• **What the exercise asks**: Using the entries below, quote exactly the span of lines that begins with the line containing "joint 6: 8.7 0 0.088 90" and ends with the final line.

Records for the task Start Marker

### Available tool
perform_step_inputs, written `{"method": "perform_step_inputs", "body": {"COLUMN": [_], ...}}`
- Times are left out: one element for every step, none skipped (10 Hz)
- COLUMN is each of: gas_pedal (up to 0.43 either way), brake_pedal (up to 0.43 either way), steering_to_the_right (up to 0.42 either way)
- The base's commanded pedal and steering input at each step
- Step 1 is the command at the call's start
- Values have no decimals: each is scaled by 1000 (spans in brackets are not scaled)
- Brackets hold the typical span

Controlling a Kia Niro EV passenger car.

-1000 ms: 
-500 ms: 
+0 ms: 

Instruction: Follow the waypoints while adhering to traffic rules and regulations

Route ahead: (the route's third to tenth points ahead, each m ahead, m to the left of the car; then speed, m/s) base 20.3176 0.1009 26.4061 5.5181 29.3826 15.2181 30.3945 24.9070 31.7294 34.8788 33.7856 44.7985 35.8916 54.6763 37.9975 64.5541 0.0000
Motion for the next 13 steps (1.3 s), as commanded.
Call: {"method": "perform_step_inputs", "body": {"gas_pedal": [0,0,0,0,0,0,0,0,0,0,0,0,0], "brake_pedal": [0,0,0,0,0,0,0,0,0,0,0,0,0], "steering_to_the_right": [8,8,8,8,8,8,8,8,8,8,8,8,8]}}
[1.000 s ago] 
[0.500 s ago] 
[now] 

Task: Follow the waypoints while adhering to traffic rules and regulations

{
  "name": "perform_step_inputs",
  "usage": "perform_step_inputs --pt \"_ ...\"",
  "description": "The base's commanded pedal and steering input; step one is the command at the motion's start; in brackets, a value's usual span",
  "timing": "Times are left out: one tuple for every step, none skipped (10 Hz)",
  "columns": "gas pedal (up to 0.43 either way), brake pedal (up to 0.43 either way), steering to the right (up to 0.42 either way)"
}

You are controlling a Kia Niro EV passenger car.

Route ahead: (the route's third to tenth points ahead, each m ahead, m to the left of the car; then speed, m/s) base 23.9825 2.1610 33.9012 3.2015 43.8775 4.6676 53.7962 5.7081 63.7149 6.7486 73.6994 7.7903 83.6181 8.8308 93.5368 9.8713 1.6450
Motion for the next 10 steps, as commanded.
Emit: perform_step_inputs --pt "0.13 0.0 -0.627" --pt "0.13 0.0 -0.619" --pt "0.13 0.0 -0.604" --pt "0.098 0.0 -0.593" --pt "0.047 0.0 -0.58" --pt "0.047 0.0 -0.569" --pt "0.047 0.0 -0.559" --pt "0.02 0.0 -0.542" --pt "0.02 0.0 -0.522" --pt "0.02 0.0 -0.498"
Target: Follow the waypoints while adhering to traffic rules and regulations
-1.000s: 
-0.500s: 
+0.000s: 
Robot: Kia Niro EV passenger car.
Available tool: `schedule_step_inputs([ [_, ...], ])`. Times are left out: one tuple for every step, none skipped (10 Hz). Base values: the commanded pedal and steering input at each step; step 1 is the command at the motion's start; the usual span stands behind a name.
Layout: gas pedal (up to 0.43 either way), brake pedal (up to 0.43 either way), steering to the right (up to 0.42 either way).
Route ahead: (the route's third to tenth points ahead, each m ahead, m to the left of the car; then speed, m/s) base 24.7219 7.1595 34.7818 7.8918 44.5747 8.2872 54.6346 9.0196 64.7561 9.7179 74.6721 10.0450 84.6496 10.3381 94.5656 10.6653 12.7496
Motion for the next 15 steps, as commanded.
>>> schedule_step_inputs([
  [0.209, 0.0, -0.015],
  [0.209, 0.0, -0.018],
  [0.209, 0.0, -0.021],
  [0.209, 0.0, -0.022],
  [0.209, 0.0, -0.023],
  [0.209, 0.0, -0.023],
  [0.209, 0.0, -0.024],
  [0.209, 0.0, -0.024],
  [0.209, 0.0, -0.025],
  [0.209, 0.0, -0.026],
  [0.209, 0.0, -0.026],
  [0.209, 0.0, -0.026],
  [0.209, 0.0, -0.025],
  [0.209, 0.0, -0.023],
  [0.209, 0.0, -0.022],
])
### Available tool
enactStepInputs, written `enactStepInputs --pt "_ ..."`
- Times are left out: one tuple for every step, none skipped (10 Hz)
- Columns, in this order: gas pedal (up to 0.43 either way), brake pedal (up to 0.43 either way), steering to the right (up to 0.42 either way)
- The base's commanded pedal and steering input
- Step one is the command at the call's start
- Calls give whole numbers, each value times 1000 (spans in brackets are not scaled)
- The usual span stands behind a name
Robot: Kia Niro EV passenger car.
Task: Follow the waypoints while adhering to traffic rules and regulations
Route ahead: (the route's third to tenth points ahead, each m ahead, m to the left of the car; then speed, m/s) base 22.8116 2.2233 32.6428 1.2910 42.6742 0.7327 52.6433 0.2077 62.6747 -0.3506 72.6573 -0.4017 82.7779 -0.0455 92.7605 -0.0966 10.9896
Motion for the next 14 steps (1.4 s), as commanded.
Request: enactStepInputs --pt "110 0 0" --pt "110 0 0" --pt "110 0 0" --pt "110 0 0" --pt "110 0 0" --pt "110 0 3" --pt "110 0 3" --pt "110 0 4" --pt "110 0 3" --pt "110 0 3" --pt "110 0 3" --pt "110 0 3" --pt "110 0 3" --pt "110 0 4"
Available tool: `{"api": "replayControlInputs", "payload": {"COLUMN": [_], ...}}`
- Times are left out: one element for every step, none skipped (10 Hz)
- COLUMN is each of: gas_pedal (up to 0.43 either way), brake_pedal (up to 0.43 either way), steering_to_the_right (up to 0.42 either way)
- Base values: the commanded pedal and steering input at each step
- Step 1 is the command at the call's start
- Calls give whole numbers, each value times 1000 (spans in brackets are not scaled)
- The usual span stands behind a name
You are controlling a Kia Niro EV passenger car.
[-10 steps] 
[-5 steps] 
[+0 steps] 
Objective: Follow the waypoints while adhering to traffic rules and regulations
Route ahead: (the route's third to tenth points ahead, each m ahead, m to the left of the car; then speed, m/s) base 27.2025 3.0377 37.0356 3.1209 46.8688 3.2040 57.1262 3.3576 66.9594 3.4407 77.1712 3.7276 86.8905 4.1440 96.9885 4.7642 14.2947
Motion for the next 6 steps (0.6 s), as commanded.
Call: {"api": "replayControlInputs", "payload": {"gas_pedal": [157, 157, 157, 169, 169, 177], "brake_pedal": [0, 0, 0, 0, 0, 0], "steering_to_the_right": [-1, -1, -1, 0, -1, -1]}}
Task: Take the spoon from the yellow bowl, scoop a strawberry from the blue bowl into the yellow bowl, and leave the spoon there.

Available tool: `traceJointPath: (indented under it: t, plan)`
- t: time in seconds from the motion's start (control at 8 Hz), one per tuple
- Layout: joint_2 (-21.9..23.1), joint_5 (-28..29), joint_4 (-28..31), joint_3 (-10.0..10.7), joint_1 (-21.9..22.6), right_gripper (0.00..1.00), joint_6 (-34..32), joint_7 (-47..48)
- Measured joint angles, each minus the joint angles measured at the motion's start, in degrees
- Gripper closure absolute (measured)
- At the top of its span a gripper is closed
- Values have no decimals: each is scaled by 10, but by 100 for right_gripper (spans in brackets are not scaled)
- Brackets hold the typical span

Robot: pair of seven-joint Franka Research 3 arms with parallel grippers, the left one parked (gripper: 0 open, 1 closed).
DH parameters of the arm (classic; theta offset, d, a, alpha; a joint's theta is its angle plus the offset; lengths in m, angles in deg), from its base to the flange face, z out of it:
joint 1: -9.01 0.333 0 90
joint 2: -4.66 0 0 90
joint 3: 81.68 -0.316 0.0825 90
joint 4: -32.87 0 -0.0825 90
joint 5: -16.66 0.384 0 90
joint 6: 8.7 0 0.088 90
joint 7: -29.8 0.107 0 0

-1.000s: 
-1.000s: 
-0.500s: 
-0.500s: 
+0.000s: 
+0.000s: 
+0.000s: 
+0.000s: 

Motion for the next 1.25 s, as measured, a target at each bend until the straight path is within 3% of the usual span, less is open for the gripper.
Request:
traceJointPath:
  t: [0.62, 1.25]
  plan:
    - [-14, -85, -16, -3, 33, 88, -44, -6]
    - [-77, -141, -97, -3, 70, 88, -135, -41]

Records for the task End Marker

• **Expected output**:
joint 6: 8.7 0 0.088 90
joint 7: -29.8 0.107 0 0

-1.000s: 
-1.000s: 
-0.500s: 
-0.500s: 
+0.000s: 
+0.000s: 
+0.000s: 
+0.000s: 

Motion for the next 1.25 s, as measured, a target at each bend until the straight path is within 3% of the usual span, less is open for the gripper.
Request:
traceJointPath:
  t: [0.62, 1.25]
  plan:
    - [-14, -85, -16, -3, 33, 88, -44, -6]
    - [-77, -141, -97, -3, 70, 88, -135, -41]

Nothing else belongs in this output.